SynForest – Synthetic Generation of LiDAR Data in Forests

As part of the BMBF founded project FORESTCARE we have developed SynForest, an application that generates high-quality point cloud datasets of synthetic forests. For this purpose, we aimed to produce realistic patterns by combining forest growth simulation tools such as ForestFactory² with tree shape modeling based on real data from existing databases such as PyTreeDB³. Additionally, the scanning method, trajectory, and sensor properties are simulated in Helios++⁴ to approximate real imaging techniques.

SynForest is able to utilize the power of our HPC cluster by distributing the task among nodes and achieves efficiency through parallelism for arbitrarily large datasets. Our results show that the synthetic datasets closely resemble real-world data and therefore SynForest can be regarded as a practical and cost-effective alternative for the study of large-scale forest environments and tree structures, with many potential applications in forestry, deep learning and data analysis.

Intro

Point cloud data is commonly used to describe the 3D structure and shape of real-world environments intricately and accurately. However, acquiring high-quality data poses many challenges that can impede the progress of large projects. Imaging is hindered by the cost of obtaining and operating equipment such as drones and LiDAR sensors. Point clouds often need to be preprocessed which requires substantial effort and expertise. In the forestry domain, segmenting individual trees is typically required for subsequent feature extraction and analysis, adding to the complexity of this task. As raw data is a prerequisite for most tasks, data acquisition can become a major bottleneck if not handled properly (See ⁵).

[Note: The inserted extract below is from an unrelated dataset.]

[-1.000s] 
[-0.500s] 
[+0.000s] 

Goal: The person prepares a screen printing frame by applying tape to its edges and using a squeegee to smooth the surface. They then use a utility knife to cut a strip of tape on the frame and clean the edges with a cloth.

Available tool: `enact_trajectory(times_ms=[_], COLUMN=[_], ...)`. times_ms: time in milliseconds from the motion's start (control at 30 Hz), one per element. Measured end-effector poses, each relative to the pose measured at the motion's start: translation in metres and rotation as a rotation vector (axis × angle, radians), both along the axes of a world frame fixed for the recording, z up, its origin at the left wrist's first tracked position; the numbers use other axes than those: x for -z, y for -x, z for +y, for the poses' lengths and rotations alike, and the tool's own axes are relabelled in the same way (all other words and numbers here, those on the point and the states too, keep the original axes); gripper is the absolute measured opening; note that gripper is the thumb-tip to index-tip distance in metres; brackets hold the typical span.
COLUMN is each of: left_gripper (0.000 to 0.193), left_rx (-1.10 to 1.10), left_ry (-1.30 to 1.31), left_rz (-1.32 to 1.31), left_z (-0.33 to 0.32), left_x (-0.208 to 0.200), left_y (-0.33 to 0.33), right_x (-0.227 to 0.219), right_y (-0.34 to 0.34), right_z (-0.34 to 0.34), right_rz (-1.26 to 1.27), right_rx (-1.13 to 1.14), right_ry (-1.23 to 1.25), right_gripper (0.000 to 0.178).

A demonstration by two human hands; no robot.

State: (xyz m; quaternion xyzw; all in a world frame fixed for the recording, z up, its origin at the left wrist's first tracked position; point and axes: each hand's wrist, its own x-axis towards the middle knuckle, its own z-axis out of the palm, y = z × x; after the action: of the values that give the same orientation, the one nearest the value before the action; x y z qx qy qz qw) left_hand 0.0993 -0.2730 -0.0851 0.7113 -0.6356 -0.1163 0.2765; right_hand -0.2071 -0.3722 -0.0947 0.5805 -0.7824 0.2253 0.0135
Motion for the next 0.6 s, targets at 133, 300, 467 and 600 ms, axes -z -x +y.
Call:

For this purpose, we developed an application that generates high-quality point clouds of synthetically produced forests quickly and cost-efficiently (see Figure 1). Our goal is to enable researchers to produce as much data as desired with customizable forest configurations that resemble target forest environments. By simulating forest growth in ForestFactory, building an artificial 3D forest environment using real tree models and simulating a LiDAR sensor in Helios++, we aimed to produce synthetic datasets that resemble real data as closely as possible. With SynForest, we hope that researchers can preprocess and analyze the data, prepare workflows, and pretrain deep learning models much more efficiently than acquiring real data.

_{Figure 1. Example of a forest point cloud produced with SynForest. Individual trees are colored randomly.

Top-left: Side view, Bottom-left: Zoomed in, Right: Full view}

Method

The synthetic forest production is divided into three main steps: Map, Scene, and Simulation. A JSON configuration file is used to determine the settings of each step (see Figure 2).

_{Figure 2. Overview of steps involved in SynForest’s workflow}

Map

During the map step, a relatively simple map of the forest is produced, containing the coordinates, heights, and diameters, and species of the trees in the forest.

An initial forest map is produced using ForestFactory. ForestFactory uses climate records to simulate the growth of trees over a period of several years and incorporates interactions between the trees. The result is a tabular data file containing the position, height, species, and diameter of each tree in the forest. ForestFactory can produce forests with several tree species and variable densities. With appropriate climate records, it is possible to simulate forest growth in any environment.

The initial map produced by ForestFactory is then preprocessed to select the target area and species as stated in SynForest’s configuration file. The result of this step is a CSV file consisting of the positional information for each individual tree in the forest map (see Table 1). At this point, the global structure of the forest is determined, but the individual tree shapes are unknown, except for general information, e.g., the tree’s height and diameter.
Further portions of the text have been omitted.